• [Task description]: Scan the lines below for the string "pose" and copy every one that has it.

• [Supplied information]:
========

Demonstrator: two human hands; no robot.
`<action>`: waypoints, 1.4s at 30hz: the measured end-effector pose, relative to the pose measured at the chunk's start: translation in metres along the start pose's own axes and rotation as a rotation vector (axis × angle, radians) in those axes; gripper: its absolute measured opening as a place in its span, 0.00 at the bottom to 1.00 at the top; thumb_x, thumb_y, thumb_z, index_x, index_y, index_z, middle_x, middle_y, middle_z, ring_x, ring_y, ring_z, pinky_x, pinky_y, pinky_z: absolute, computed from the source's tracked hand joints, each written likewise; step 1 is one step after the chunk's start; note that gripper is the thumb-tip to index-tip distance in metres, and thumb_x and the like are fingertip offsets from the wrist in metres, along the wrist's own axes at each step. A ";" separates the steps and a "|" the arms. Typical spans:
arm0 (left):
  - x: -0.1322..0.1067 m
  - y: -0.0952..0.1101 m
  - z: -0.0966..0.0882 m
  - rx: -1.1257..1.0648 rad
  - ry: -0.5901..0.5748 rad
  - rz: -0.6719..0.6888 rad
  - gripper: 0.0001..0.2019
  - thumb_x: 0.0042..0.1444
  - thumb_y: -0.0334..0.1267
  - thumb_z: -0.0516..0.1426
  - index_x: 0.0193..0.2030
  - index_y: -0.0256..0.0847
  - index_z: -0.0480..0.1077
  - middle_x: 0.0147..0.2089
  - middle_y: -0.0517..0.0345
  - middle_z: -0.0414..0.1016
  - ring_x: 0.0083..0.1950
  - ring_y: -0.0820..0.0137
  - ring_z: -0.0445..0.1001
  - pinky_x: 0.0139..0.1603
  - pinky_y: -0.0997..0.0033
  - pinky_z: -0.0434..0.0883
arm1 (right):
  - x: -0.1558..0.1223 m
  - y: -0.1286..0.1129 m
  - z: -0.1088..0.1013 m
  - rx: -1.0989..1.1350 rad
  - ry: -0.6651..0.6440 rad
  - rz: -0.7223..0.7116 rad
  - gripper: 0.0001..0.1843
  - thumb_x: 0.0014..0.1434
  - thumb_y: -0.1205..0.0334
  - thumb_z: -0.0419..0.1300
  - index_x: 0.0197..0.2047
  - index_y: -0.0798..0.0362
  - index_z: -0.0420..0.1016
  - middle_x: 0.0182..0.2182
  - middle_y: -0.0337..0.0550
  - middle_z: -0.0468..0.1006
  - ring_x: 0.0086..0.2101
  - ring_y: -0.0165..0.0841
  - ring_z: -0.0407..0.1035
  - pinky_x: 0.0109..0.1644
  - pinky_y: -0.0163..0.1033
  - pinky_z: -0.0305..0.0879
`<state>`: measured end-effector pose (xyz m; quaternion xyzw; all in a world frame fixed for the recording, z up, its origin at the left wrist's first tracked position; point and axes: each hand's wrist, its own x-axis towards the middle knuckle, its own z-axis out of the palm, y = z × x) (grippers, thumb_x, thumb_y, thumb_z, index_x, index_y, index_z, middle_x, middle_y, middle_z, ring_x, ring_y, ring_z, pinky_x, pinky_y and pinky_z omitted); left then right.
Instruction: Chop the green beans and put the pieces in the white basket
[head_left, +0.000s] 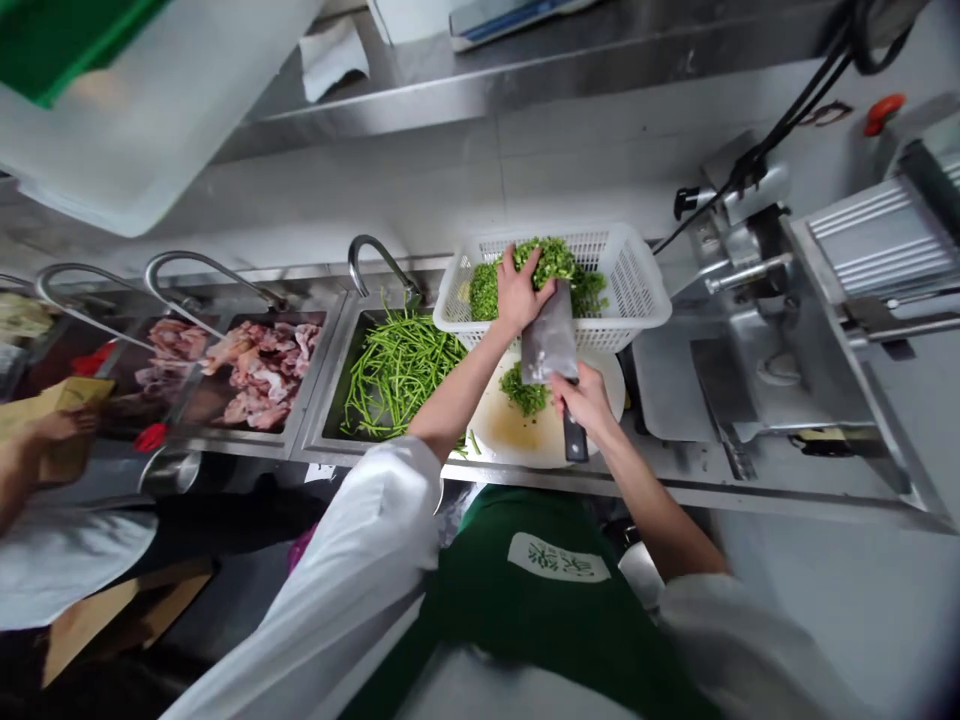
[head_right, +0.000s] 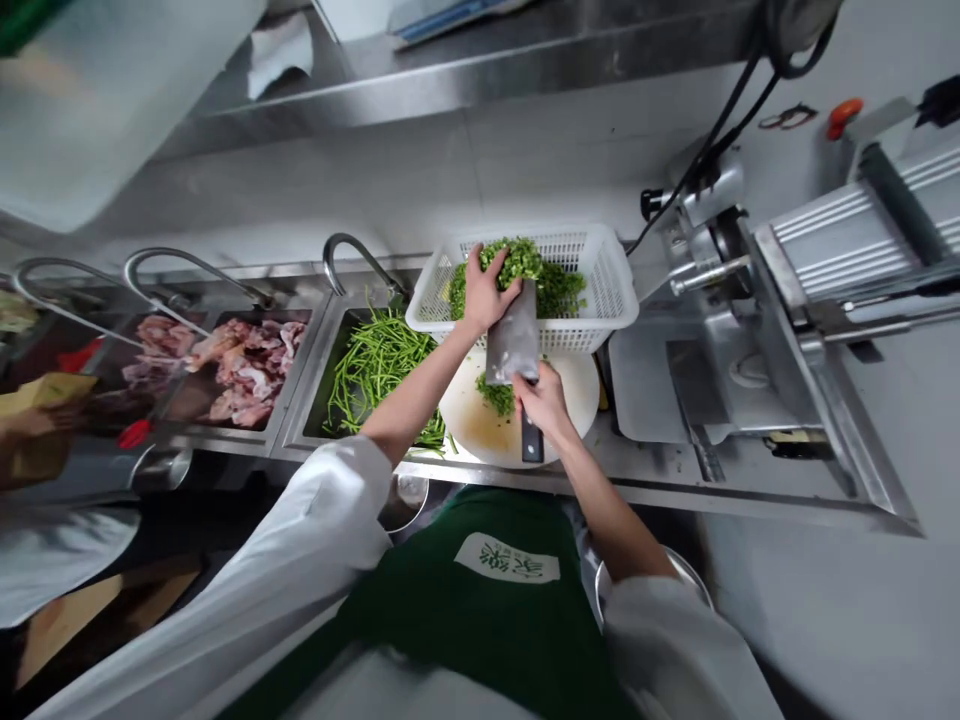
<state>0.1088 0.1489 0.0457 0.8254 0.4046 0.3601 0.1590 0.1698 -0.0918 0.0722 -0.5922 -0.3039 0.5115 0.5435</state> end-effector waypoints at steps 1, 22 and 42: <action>0.019 -0.017 0.008 -0.006 -0.010 -0.032 0.34 0.65 0.64 0.55 0.68 0.40 0.67 0.78 0.40 0.48 0.77 0.38 0.51 0.74 0.27 0.51 | -0.013 0.006 -0.007 -0.052 -0.007 0.016 0.25 0.52 0.40 0.68 0.34 0.46 0.59 0.15 0.26 0.65 0.13 0.26 0.60 0.15 0.32 0.56; -0.215 -0.097 0.023 0.001 -0.396 -0.204 0.37 0.69 0.60 0.43 0.73 0.32 0.59 0.77 0.36 0.55 0.81 0.52 0.48 0.79 0.40 0.49 | -0.079 0.114 -0.142 -1.709 0.048 0.120 0.12 0.72 0.62 0.50 0.43 0.56 0.73 0.34 0.53 0.82 0.31 0.37 0.76 0.33 0.37 0.58; -0.193 -0.093 0.028 -0.010 -0.425 -0.094 0.34 0.70 0.56 0.42 0.70 0.32 0.65 0.73 0.38 0.63 0.77 0.53 0.56 0.79 0.42 0.52 | -0.047 0.109 -0.108 -1.572 -0.212 0.012 0.12 0.71 0.64 0.48 0.44 0.56 0.73 0.40 0.55 0.82 0.36 0.39 0.76 0.37 0.38 0.61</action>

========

• [Expected output]:
`<action>`: waypoints, 1.4s at 30hz: the measured end-effector pose, relative to the pose measured at the chunk's start: translation in metres along the start pose's own axes and rotation as a rotation vector (axis × angle, radians) in those axes; gripper: its absolute measured opening as a place in its span, 0.00 at the bottom to 1.00 at the top; thumb_x, thumb_y, thumb_z, index_x, index_y, index_z, middle_x, middle_y, middle_z, ring_x, ring_y, ring_z, pinky_x, pinky_y, pinky_z: absolute, computed from the source's tracked hand joints, each written likewise; step 1 is one step after the chunk's start; note that gripper is the thumb-tip to index-tip distance in metres, and thumb_x and the like are fingertip offsets from the wrist in metres, along the wrist's own axes at each step. A ";" separates the steps and a "|" the arms. Typical spans:
`<state>`: measured end-effector pose (xyz m; quaternion xyzw; all in a world frame fixed for the recording, z up, its origin at the left wrist's first tracked position; point and axes: each hand's wrist, its own x-axis towards the middle knuckle, its own z-axis out of the palm, y = z × x) (grippers, thumb_x, thumb_y, thumb_z, index_x, index_y, index_z, middle_x, middle_y, middle_z, ring_x, ring_y, ring_z, pinky_x, pinky_y and pinky_z omitted); left then right.

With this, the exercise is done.